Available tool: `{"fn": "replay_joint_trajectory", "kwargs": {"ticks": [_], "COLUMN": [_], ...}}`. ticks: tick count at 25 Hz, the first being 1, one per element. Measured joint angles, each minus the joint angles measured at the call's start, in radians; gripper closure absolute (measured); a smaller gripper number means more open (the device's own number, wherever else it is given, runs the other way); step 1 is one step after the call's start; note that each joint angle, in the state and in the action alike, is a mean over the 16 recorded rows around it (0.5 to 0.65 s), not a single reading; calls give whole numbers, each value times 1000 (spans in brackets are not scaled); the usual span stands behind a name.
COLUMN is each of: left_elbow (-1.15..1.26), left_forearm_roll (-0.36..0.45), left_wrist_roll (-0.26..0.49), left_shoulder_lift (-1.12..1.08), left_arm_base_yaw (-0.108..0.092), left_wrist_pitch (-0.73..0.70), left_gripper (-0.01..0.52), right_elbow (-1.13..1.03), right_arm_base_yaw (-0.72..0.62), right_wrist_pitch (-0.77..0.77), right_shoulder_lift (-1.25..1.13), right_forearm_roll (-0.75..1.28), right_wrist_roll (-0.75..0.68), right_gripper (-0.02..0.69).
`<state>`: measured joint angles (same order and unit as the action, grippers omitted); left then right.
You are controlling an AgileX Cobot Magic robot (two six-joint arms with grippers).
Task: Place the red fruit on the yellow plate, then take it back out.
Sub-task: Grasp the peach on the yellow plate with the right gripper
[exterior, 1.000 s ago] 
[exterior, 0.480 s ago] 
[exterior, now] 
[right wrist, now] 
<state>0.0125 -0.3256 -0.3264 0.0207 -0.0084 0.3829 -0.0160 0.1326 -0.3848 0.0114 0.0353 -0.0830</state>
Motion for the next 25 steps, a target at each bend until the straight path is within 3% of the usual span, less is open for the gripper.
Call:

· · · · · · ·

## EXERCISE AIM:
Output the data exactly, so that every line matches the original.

## RESULT BELOW:
Available tool: `{"fn": "replay_joint_trajectory", "kwargs": {"ticks": [_], "COLUMN": [_], ...}}`. ticks: tick count at 25 Hz, the first being 1, one per element. Measured joint angles, each minus the joint angles measured at the call's start, in radians; gripper closure absolute (measured); a smaller gripper number means more open (the device's own number, wherever else it is given, runs the other way); step 1 is one step after the call's start; note that each joint angle, in the state and in the action alike, is a mean over the 16 recorded rows around it (0.5 to 0.65 s), not a single reading; calls give whole numbers, each value times 1000 (spans in brackets are not scaled); the usual span stands behind a name.
COLUMN is each of: left_elbow (-1.15..1.26), left_forearm_roll (-0.36..0.45), left_wrist_roll (-0.26..0.49), left_shoulder_lift (-1.12..1.08), left_arm_base_yaw (-0.108..0.092), left_wrist_pitch (-0.73..0.70), left_gripper (-0.01..0.52), right_elbow (-1.13..1.03), right_arm_base_yaw (-0.72..0.62), right_wrist_pitch (-0.77..0.77), right_shoulder_lift (-1.25..1.13), right_forearm_roll (-0.75..1.28), right_wrist_roll (-0.75..0.68), right_gripper (-0.02..0.69).
`<state>`: measured joint angles (same order and unit as the action, grippers omitted); left then right.
You are controlling an AgileX Cobot Magic robot (two six-joint arms with grippers).
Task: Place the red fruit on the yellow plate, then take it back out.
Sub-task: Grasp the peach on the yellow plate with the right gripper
[exterior, 1.000 s ago] 
[exterior, 0.480 s ago] 
[exterior, now] 
[right wrist, now] 
<state>0.0125 -0.3256 -0.3264 0.0207 -0.0084 0.3829 -0.0160 0.1326 -0.3848 0.0114 0.0353 -0.0830</state>
Motion for the next 25 steps, a target at each bend until the straight path is within 3% of the usual span, less is open for the gripper.
Call:

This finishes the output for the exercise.